TonicAI / masquerade

A Postgres Proxy to Mask Data in Realtime

Home Page:https://www.tonic.ai

Geek Repo:Geek Repo

Github PK Tool:Github PK Tool

COPY statements

cgrenzel opened this issue · comments

I am trying to run pg_dump but fails with the message bellow:

pg_dump: error: query failed: server closed the connection unexpectedly This probably means the server terminated abnormally before or while processing the request. pg_dump: error: query was: COPY public.table_name (<COLUMNS_NAMES>) TO stdout;

pg_dump with insert statements works fine.

Because the restore with inserts takes too long, would be nice to have support for COPY statements.

Trying not to be too hideous myself, Is there interest in supporting this?
Thank you.

@cgrenzel I can look into supporting this but would very much like to know exactly how you are using Masquerade. Can you explain your use case a bit?

Hi @akamor.

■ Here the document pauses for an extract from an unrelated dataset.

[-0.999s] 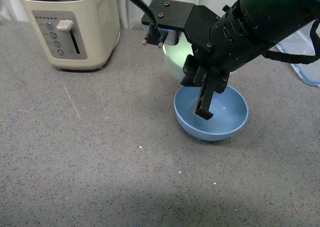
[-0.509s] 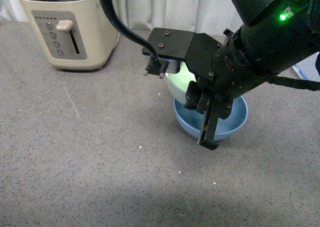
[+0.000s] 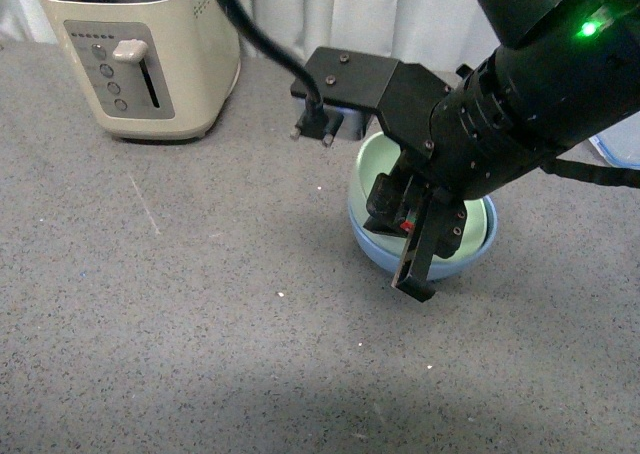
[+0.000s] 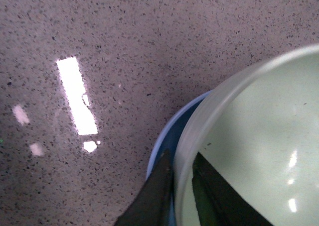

Thanks for this.

I am using masquerade to generate a dump with some contents changed so can be used in different environments.

I set the environment variables:
PGSSLMODE=disable
PGPASSWORD=***

And start up masquerade which is connecting to a database.

Then I run:
pg_dump -h "127.0.0.1" -p 20000 -U "${DB_USER}" --dbname="${DB_NAME}" | gzip >"${COMPRESSED_FILE_NAME}"

This pg_dump is connecting to the masquerade proxy.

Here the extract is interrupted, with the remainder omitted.